> Work task
Every entry is to be set down a second time, precisely as written.

◆ ◆ ◆

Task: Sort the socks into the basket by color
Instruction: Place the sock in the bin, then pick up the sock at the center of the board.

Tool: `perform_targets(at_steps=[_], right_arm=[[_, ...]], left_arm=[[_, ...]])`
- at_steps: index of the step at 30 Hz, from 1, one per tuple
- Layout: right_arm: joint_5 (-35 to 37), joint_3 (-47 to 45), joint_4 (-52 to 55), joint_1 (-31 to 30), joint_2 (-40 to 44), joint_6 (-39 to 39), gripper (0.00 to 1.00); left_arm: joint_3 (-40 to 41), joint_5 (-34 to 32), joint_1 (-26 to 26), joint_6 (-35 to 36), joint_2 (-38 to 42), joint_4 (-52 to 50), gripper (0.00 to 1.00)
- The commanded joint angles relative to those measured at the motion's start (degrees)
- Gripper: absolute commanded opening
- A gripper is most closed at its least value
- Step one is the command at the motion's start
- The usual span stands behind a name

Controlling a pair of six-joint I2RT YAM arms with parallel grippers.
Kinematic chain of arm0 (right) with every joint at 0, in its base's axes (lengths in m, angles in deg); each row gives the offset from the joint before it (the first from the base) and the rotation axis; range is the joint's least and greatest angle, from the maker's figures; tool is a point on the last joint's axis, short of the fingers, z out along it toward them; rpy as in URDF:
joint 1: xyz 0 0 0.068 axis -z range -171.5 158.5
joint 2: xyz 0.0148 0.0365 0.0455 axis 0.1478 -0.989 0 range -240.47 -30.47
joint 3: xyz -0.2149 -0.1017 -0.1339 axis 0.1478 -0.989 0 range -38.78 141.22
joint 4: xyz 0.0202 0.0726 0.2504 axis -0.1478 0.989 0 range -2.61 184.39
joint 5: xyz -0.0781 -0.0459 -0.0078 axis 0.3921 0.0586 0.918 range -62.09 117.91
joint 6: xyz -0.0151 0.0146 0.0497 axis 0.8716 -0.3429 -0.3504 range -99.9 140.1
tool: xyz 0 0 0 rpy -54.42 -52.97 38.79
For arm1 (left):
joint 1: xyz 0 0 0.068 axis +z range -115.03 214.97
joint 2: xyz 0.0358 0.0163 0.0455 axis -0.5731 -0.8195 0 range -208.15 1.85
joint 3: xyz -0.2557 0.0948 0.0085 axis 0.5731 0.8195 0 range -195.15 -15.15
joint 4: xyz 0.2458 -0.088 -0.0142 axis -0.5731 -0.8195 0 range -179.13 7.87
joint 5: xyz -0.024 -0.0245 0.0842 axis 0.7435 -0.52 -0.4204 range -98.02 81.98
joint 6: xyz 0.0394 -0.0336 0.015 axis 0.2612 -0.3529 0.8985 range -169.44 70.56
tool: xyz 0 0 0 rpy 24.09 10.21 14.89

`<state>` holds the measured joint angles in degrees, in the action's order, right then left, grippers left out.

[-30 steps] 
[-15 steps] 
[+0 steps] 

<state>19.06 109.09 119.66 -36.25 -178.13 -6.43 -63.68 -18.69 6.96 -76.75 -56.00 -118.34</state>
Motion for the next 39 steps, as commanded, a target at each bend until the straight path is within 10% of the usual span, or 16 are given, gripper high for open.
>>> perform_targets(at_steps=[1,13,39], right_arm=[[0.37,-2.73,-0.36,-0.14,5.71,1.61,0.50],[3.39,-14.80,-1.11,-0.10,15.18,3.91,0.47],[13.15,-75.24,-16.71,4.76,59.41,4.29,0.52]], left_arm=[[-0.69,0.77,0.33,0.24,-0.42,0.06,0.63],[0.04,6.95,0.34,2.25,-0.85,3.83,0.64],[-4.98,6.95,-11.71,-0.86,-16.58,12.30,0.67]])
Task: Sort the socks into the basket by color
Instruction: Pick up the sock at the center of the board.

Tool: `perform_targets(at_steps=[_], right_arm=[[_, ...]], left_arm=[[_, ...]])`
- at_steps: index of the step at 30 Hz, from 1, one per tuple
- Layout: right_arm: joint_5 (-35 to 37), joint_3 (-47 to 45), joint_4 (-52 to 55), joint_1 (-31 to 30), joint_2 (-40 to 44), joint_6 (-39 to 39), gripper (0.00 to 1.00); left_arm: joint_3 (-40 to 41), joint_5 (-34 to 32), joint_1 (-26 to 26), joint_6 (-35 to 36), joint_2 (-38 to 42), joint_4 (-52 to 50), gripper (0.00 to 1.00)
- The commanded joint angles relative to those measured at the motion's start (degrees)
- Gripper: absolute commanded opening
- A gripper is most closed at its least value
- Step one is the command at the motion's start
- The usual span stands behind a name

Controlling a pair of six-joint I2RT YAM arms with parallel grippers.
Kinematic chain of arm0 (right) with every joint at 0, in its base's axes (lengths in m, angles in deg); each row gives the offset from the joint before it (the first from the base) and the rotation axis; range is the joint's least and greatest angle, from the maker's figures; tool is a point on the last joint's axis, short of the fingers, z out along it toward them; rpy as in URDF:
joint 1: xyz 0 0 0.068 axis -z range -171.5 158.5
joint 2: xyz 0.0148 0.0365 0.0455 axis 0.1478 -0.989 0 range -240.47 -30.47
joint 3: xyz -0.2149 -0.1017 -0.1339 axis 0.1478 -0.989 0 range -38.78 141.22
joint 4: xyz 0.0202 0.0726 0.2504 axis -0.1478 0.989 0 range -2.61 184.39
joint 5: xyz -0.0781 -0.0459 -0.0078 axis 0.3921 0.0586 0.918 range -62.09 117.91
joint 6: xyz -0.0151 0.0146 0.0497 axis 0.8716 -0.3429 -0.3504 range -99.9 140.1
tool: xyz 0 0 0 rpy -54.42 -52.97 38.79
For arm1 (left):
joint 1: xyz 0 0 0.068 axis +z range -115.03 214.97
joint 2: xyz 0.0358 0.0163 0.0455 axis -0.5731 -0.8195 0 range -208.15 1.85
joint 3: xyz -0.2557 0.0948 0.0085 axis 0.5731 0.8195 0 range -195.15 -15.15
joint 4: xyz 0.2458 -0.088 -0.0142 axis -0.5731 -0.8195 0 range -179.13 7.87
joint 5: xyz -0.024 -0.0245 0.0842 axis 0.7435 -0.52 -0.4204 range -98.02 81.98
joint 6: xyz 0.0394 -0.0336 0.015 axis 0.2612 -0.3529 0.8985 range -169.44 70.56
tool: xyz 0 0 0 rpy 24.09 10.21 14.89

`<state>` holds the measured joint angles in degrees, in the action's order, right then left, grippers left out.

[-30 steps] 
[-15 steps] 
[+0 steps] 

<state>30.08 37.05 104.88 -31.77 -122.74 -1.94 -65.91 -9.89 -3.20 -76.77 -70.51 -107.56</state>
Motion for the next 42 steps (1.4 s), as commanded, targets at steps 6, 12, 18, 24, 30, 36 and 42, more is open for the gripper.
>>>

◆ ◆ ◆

> Output for this task
Task: Sort the socks into the basket by color
Instruction: Place the sock in the bin, then pick up the sock at the center of the board.

Tool: `perform_targets(at_steps=[_], right_arm=[[_, ...]], left_arm=[[_, ...]])`
- at_steps: index of the step at 30 Hz, from 1, one per tuple
- Layout: right_arm: joint_5 (-35 to 37), joint_3 (-47 to 45), joint_4 (-52 to 55), joint_1 (-31 to 30), joint_2 (-40 to 44), joint_6 (-39 to 39), gripper (0.00 to 1.00); left_arm: joint_3 (-40 to 41), joint_5 (-34 to 32), joint_1 (-26 to 26), joint_6 (-35 to 36), joint_2 (-38 to 42), joint_4 (-52 to 50), gripper (0.00 to 1.00)
- The commanded joint angles relative to those measured at the motion's start (degrees)
- Gripper: absolute commanded opening
- A gripper is most closed at its least value
- Step one is the command at the motion's start
- The usual span stands behind a name

Controlling a pair of six-joint I2RT YAM arms with parallel grippers.
Kinematic chain of arm0 (right) with every joint at 0, in its base's axes (lengths in m, angles in deg); each row gives the offset from the joint before it (the first from the base) and the rotation axis; range is the joint's least and greatest angle, from the maker's figures; tool is a point on the last joint's axis, short of the fingers, z out along it toward them; rpy as in URDF:
joint 1: xyz 0 0 0.068 axis -z range -171.5 158.5
joint 2: xyz 0.0148 0.0365 0.0455 axis 0.1478 -0.989 0 range -240.47 -30.47
joint 3: xyz -0.2149 -0.1017 -0.1339 axis 0.1478 -0.989 0 range -38.78 141.22
joint 4: xyz 0.0202 0.0726 0.2504 axis -0.1478 0.989 0 range -2.61 184.39
joint 5: xyz -0.0781 -0.0459 -0.0078 axis 0.3921 0.0586 0.918 range -62.09 117.91
joint 6: xyz -0.0151 0.0146 0.0497 axis 0.8716 -0.3429 -0.3504 range -99.9 140.1
tool: xyz 0 0 0 rpy -54.42 -52.97 38.79
For arm1 (left):
joint 1: xyz 0 0 0.068 axis +z range -115.03 214.97
joint 2: xyz 0.0358 0.0163 0.0455 axis -0.5731 -0.8195 0 range -208.15 1.85
joint 3: xyz -0.2557 0.0948 0.0085 axis 0.5731 0.8195 0 range -195.15 -15.15
joint 4: xyz 0.2458 -0.088 -0.0142 axis -0.5731 -0.8195 0 range -179.13 7.87
joint 5: xyz -0.024 -0.0245 0.0842 axis 0.7435 -0.52 -0.4204 range -98.02 81.98
joint 6: xyz 0.0394 -0.0336 0.015 axis 0.2612 -0.3529 0.8985 range -169.44 70.56
tool: xyz 0 0 0 rpy 24.09 10.21 14.89

`<state>` holds the measured joint angles in degrees, in the action's order, right then left, grippers left out.

[-30 steps] 
[-15 steps] 
[+0 steps] 

<state>19.06 109.09 119.66 -36.25 -178.13 -6.43 -63.68 -18.69 6.96 -76.75 -56.00 -118.34</state>
Motion for the next 39 steps, as commanded, a target at each bend until the straight path is within 10% of the usual span, or 16 are given, gripper high for open.
>>> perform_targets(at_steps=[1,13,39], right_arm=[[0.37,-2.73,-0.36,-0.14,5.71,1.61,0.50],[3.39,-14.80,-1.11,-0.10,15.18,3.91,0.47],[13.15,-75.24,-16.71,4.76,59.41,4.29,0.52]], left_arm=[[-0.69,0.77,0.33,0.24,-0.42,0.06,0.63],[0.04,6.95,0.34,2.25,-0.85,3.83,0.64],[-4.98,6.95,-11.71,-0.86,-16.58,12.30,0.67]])
Task: Sort the socks into the basket by color
Instruction: Pick up the sock at the center of the board.

Tool: `perform_targets(at_steps=[_], right_arm=[[_, ...]], left_arm=[[_, ...]])`
- at_steps: index of the step at 30 Hz, from 1, one per tuple
- Layout: right_arm: joint_5 (-35 to 37), joint_3 (-47 to 45), joint_4 (-52 to 55), joint_1 (-31 to 30), joint_2 (-40 to 44), joint_6 (-39 to 39), gripper (0.00 to 1.00); left_arm: joint_3 (-40 to 41), joint_5 (-34 to 32), joint_1 (-26 to 26), joint_6 (-35 to 36), joint_2 (-38 to 42), joint_4 (-52 to 50), gripper (0.00 to 1.00)
- The commanded joint angles relative to those measured at the motion's start (degrees)
- Gripper: absolute commanded opening
- A gripper is most closed at its least value
- Step one is the command at the motion's start
- The usual span stands behind a name

Controlling a pair of six-joint I2RT YAM arms with parallel grippers.
Kinematic chain of arm0 (right) with every joint at 0, in its base's axes (lengths in m, angles in deg); each row gives the offset from the joint before it (the first from the base) and the rotation axis; range is the joint's least and greatest angle, from the maker's figures; tool is a point on the last joint's axis, short of the fingers, z out along it toward them; rpy as in URDF:
joint 1: xyz 0 0 0.068 axis -z range -171.5 158.5
joint 2: xyz 0.0148 0.0365 0.0455 axis 0.1478 -0.989 0 range -240.47 -30.47
joint 3: xyz -0.2149 -0.1017 -0.1339 axis 0.1478 -0.989 0 range -38.78 141.22
joint 4: xyz 0.0202 0.0726 0.2504 axis -0.1478 0.989 0 range -2.61 184.39
joint 5: xyz -0.0781 -0.0459 -0.0078 axis 0.3921 0.0586 0.918 range -62.09 117.91
joint 6: xyz -0.0151 0.0146 0.0497 axis 0.8716 -0.3429 -0.3504 range -99.9 140.1
tool: xyz 0 0 0 rpy -54.42 -52.97 38.79
For arm1 (left):
joint 1: xyz 0 0 0.068 axis +z range -115.03 214.97
joint 2: xyz 0.0358 0.0163 0.0455 axis -0.5731 -0.8195 0 range -208.15 1.85
joint 3: xyz -0.2557 0.0948 0.0085 axis 0.5731 0.8195 0 range -195.15 -15.15
joint 4: xyz 0.2458 -0.088 -0.0142 axis -0.5731 -0.8195 0 range -179.13 7.87
joint 5: xyz -0.024 -0.0245 0.0842 axis 0.7435 -0.52 -0.4204 range -98.02 81.98
joint 6: xyz 0.0394 -0.0336 0.015 axis 0.2612 -0.3529 0.8985 range -169.44 70.56
tool: xyz 0 0 0 rpy 24.09 10.21 14.89

`<state>` holds the measured joint angles in degrees, in the action's order, right then left, grippers left out.

[-30 steps] 
[-15 steps] 
[+0 steps] 

<state>30.08 37.05 104.88 -31.77 -122.74 -1.94 -65.91 -9.89 -3.20 -76.77 -70.51 -107.56</state>
Motion for the next 42 steps (1.4 s), as commanded, targets at steps 6, 12, 18, 24, 30, 36 and 42, more is open for the gripper.
>>>

The output for this exercise is finished.